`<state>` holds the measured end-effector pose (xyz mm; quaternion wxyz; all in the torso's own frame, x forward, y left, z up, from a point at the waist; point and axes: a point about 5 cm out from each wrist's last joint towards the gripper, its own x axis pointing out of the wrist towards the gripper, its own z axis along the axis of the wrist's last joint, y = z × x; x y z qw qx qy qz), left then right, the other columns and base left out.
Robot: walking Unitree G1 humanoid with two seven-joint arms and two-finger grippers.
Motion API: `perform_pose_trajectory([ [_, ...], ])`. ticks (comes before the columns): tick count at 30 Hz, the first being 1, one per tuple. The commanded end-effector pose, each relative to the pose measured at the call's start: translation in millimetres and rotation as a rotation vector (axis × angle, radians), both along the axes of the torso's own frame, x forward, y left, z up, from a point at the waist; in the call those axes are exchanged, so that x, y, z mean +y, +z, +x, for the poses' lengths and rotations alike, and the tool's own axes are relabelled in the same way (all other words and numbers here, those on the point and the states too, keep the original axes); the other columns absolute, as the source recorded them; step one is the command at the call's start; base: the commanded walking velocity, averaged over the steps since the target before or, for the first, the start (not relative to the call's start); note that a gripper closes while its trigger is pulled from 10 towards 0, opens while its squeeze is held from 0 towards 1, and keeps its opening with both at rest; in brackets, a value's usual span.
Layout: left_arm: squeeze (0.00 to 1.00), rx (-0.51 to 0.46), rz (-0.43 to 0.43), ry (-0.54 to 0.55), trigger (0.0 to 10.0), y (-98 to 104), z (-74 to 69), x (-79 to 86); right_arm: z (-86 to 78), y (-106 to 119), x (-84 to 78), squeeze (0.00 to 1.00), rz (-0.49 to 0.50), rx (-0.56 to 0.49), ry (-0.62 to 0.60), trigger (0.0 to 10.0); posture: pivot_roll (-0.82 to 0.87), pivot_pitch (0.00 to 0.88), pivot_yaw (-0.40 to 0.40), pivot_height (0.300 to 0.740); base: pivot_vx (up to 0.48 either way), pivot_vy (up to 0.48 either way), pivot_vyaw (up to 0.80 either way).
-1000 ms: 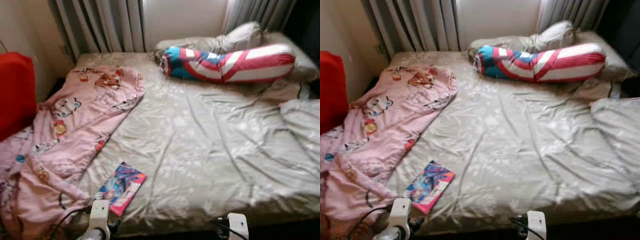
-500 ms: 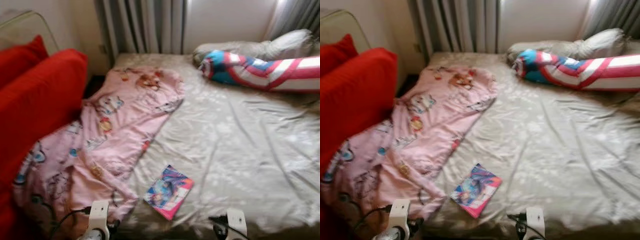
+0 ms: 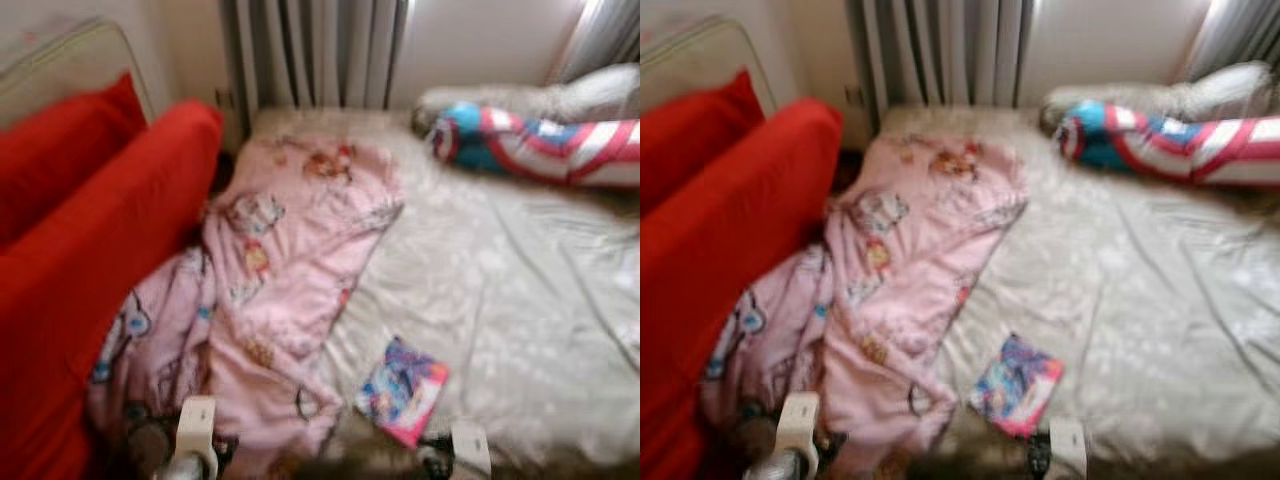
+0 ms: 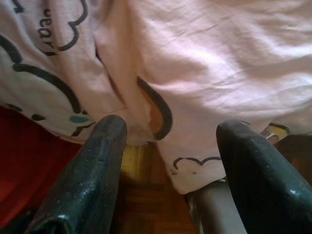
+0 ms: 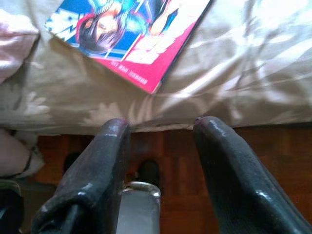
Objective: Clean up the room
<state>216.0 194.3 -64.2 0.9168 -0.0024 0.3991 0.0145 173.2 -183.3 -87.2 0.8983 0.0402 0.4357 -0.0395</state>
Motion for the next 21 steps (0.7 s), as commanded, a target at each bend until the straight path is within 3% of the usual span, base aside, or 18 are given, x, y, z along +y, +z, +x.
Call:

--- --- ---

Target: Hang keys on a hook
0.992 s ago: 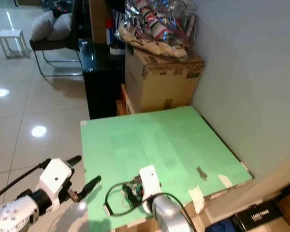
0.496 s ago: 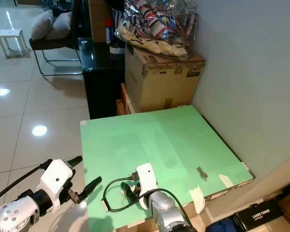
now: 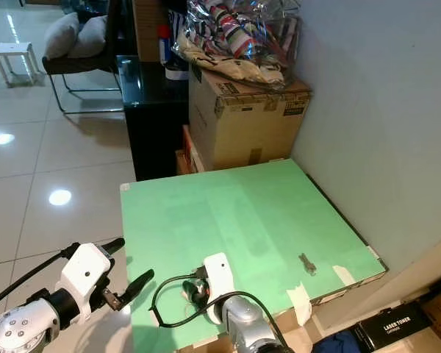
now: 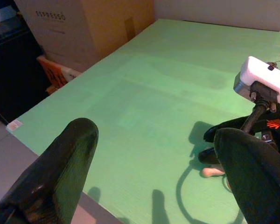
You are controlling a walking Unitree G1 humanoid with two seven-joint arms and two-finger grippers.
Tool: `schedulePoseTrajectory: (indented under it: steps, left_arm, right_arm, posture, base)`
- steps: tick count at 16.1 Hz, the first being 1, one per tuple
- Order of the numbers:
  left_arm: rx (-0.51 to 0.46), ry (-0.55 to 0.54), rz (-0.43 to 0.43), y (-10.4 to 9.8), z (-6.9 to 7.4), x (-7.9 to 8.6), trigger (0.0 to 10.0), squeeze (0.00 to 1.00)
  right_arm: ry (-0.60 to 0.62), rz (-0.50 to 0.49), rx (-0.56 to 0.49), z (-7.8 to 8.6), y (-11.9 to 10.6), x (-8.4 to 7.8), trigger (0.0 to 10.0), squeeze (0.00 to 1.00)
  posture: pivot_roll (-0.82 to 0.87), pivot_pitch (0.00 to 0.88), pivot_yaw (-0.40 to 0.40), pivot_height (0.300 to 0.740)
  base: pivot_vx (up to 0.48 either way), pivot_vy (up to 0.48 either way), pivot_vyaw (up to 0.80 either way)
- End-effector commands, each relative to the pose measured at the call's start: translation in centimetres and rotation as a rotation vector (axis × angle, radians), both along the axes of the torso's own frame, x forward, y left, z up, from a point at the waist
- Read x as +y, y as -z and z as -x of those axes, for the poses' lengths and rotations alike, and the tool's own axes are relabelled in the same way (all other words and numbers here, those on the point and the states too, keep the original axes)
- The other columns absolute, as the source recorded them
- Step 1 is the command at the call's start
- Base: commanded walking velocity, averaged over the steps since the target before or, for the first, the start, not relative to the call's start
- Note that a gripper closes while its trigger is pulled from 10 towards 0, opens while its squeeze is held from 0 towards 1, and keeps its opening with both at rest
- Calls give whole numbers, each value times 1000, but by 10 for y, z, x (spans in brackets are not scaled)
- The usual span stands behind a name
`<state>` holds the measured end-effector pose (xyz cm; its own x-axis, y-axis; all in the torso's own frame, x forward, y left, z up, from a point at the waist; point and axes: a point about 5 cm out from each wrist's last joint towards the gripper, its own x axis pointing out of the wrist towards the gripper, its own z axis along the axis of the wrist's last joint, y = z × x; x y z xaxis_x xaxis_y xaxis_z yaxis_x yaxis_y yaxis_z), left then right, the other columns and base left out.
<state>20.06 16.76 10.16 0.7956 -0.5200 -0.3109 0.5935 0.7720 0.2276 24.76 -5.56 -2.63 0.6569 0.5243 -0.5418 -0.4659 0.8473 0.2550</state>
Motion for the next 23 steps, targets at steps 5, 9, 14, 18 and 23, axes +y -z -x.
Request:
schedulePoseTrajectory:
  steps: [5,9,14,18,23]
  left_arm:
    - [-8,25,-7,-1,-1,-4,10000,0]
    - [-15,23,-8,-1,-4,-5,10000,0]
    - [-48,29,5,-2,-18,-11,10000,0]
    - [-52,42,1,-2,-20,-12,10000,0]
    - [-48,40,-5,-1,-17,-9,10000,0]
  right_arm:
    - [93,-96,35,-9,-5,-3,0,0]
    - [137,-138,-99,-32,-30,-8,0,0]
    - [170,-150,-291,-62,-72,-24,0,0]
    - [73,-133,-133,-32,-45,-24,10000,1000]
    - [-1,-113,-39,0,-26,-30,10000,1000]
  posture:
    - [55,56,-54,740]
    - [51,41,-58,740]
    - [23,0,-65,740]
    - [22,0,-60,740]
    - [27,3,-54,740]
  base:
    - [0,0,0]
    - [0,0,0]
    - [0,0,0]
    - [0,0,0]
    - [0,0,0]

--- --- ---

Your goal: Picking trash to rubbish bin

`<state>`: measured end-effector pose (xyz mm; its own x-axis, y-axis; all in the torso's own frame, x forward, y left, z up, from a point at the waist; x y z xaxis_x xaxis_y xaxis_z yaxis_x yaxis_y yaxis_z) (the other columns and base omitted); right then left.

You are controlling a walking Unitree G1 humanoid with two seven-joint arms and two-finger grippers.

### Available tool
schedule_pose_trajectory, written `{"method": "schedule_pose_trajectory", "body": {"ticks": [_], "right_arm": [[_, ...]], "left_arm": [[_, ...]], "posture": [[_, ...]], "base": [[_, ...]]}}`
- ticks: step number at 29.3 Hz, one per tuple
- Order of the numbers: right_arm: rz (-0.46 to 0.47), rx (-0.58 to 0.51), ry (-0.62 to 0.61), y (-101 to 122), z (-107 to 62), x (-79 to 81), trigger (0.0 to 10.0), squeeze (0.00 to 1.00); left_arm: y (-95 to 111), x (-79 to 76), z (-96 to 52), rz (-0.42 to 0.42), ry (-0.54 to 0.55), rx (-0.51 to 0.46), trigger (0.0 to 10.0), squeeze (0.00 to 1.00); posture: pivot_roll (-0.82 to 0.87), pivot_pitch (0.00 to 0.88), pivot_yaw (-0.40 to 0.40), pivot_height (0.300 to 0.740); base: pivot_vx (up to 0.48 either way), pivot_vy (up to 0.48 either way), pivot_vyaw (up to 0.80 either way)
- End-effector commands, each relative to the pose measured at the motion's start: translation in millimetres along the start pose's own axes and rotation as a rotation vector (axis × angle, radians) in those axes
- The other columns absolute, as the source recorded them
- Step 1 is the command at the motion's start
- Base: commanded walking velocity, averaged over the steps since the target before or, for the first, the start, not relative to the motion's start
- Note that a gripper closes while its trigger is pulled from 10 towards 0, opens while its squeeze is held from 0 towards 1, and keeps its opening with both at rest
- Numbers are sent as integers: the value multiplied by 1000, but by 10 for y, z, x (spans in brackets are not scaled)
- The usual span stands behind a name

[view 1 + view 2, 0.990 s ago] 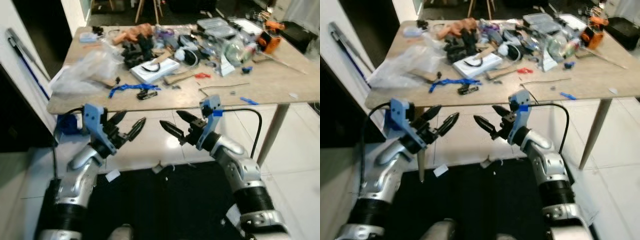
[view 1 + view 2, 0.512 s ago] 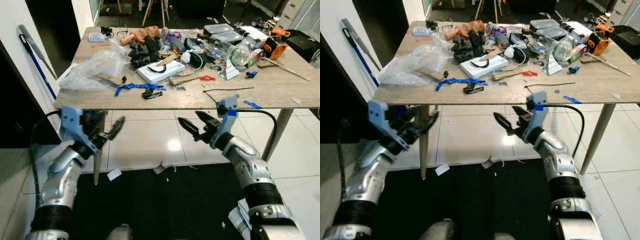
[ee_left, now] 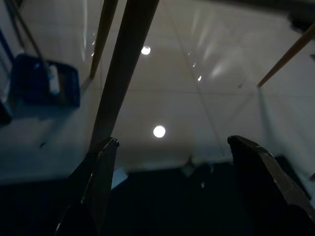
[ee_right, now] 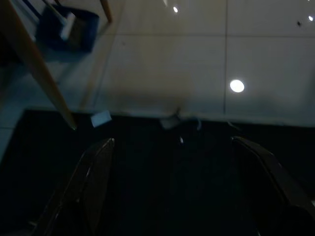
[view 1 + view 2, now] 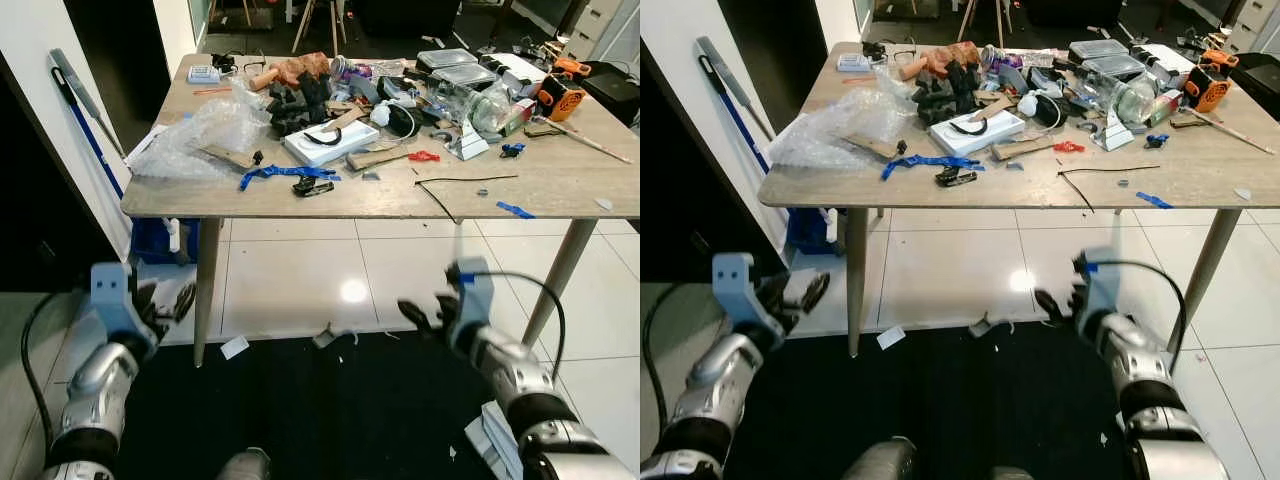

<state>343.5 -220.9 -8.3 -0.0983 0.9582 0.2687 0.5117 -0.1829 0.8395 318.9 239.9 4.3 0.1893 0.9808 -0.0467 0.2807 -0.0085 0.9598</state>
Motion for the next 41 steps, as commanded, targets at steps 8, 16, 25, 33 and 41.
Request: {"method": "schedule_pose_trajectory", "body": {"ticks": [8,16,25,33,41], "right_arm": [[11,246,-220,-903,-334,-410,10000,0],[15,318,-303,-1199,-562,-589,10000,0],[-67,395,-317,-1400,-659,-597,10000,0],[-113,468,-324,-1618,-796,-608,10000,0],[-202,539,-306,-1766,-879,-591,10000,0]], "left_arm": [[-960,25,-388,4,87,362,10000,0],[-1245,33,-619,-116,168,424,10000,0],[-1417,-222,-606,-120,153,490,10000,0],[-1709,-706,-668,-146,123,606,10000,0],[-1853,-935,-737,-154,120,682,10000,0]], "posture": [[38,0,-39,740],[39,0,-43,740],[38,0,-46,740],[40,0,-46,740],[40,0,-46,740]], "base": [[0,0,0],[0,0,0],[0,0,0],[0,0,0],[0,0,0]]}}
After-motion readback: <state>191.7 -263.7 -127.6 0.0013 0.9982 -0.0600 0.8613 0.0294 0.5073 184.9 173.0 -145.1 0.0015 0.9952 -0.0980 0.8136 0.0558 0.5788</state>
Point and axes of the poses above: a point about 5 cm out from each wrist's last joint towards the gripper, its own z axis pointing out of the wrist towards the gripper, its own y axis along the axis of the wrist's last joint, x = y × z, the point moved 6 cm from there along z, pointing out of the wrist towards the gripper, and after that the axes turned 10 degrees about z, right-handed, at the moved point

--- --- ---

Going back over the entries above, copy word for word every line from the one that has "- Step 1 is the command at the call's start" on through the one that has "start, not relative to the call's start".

- Step 1 is the command at the call's start
- Base: commanded walking velocity, averaged over the steps since the target before or, for the first, the start, not relative to the call's start

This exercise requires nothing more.